- WHAT THIS TASK INVOLVES -
Please go line by line through the material and copy each one containing the word "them".

- STORED DATA -

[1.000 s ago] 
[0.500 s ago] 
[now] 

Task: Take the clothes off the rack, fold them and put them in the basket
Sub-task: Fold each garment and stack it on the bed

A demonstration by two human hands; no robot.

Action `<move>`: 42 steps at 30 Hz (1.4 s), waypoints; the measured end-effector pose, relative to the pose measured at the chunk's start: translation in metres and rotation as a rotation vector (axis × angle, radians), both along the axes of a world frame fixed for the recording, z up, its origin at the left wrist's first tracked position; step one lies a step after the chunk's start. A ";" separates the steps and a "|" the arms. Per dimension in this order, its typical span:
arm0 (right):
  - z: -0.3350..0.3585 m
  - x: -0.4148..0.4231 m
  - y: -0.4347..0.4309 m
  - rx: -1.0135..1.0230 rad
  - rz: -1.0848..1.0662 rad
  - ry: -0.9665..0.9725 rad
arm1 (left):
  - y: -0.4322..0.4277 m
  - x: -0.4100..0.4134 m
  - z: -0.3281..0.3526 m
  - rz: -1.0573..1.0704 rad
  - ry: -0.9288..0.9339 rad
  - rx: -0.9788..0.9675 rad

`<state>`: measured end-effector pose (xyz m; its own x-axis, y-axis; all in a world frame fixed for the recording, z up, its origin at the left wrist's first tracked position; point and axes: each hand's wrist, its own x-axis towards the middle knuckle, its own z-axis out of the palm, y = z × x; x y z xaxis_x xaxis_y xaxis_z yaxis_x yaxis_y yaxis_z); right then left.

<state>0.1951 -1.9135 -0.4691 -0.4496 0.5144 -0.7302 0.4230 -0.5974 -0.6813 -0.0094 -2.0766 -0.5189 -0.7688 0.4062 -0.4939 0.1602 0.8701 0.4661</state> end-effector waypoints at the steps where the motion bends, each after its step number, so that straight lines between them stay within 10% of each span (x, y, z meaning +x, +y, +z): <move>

- WRITTEN RESPONSE -
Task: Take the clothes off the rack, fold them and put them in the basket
<state>0.1951 -1.9135 -0.4691 -0.4496 0.5144 -0.7302 0.4230 -0.5974 -0.6813 -0.0094 -2.0766 -0.5189 -0.7688 0.4062 -0.4939 0.1602 0.8701 0.4661</state> end-effector waypoints at the steps where the motion bends, each after its step number, so that straight lines between them stay within 10% of each span (x, y, z meaning +x, +y, +z): <move>

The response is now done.